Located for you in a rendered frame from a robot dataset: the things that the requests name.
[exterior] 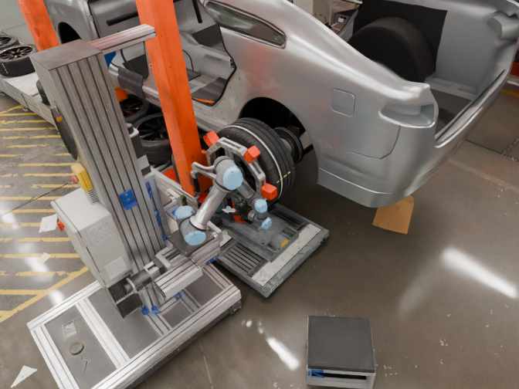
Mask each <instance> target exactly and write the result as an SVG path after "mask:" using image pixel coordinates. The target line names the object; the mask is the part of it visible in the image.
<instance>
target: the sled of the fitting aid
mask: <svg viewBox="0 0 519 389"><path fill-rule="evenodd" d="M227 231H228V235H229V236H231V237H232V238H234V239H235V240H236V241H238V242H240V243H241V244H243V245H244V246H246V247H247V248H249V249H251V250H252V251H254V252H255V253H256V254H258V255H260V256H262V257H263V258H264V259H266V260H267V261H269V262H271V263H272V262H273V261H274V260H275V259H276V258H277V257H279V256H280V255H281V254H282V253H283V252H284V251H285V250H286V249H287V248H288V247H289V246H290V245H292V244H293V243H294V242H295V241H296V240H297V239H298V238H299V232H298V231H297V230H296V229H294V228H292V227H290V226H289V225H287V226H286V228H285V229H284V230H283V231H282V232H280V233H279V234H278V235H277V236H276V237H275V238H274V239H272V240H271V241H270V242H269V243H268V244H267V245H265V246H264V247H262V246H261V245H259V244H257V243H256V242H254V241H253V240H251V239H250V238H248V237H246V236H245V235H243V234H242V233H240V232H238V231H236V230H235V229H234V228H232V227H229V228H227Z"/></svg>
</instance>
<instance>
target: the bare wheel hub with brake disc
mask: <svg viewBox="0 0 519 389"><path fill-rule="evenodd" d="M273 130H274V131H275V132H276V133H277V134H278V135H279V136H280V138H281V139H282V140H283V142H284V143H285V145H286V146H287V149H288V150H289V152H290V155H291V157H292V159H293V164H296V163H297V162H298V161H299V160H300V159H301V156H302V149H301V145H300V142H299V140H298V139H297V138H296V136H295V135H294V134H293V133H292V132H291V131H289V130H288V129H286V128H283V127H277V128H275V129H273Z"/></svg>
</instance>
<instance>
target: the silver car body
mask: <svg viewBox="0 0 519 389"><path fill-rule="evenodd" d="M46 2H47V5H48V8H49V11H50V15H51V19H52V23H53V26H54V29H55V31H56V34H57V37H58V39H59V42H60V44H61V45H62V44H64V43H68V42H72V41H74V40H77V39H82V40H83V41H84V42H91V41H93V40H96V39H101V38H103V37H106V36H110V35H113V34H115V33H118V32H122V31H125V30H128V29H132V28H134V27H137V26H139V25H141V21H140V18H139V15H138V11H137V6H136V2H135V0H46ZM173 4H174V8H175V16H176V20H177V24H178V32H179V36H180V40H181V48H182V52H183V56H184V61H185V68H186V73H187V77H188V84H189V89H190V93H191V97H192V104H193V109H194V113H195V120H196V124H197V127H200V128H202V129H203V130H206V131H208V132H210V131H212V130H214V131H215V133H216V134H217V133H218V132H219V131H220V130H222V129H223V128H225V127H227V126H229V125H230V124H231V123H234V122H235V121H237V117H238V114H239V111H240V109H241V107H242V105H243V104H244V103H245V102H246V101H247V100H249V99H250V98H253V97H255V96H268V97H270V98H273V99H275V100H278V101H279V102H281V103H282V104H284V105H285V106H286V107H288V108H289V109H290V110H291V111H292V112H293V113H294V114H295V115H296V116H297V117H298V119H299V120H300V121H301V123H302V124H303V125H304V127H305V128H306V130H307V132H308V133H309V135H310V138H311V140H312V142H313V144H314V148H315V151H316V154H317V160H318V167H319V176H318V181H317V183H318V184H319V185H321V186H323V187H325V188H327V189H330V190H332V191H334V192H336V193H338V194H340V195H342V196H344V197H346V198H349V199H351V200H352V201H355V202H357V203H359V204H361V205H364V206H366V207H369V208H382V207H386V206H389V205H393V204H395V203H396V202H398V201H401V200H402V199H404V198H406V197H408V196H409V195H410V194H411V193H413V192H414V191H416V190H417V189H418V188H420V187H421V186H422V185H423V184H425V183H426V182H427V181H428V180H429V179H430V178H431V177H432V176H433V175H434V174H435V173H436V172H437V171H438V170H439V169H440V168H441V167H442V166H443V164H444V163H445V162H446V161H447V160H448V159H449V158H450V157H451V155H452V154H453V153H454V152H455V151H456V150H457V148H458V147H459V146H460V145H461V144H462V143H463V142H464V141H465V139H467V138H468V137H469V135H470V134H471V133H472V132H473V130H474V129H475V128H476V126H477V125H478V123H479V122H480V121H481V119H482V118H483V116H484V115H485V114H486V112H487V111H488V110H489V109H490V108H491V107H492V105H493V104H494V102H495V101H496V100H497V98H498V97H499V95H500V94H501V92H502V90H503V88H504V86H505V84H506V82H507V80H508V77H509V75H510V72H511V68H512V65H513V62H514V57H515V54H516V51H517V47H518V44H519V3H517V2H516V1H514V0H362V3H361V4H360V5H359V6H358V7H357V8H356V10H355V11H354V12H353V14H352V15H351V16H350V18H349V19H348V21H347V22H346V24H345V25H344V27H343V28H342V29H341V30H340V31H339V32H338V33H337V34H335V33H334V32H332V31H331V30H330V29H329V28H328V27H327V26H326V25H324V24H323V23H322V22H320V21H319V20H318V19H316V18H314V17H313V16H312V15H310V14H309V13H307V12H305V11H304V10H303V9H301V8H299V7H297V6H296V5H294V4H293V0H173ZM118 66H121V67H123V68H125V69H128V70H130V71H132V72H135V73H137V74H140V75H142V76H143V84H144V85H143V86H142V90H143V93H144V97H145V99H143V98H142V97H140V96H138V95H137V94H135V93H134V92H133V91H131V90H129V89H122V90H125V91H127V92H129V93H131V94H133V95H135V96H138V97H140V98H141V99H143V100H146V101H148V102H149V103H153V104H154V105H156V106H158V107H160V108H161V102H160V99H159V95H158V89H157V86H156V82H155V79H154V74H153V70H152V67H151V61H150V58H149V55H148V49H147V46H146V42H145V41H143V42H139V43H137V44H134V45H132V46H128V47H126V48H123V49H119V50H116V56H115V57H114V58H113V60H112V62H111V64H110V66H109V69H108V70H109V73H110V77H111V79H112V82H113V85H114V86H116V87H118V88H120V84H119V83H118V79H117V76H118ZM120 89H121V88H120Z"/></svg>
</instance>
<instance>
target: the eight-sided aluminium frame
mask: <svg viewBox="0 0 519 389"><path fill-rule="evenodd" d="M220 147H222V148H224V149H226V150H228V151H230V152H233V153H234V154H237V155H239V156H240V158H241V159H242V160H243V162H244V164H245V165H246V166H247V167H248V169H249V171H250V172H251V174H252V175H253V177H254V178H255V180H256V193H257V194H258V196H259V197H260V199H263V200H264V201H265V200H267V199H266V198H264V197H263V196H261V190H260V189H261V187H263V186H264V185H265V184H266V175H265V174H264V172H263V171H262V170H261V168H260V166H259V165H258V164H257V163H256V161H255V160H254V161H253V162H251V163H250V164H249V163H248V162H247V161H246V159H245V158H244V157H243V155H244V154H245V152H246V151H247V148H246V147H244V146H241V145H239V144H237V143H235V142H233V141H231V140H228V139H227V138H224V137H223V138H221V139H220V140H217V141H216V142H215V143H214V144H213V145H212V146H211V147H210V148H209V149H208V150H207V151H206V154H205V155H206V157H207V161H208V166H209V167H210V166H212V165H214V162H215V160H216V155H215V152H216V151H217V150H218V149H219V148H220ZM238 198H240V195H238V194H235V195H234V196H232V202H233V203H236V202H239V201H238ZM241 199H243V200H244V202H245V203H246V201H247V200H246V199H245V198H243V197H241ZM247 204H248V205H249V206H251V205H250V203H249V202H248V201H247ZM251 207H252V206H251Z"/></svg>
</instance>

--

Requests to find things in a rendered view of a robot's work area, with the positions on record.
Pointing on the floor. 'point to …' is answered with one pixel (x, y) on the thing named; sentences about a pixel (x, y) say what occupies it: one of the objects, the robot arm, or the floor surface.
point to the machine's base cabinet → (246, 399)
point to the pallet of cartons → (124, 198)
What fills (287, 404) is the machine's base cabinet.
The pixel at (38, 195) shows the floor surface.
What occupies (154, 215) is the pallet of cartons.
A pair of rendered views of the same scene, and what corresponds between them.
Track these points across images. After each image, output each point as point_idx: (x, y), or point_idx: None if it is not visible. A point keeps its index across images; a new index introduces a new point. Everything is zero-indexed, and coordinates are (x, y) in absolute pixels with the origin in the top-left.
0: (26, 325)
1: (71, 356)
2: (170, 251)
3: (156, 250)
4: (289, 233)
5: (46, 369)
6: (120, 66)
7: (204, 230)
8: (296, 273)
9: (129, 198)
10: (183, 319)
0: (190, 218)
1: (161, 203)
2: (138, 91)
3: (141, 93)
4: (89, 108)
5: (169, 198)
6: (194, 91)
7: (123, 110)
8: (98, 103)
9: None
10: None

Problem description: Which lines of the records above hold the word "base"? Copy each of them.

Solved exercise:
point to the machine's base cabinet → (246, 399)
What fills (287, 404) is the machine's base cabinet.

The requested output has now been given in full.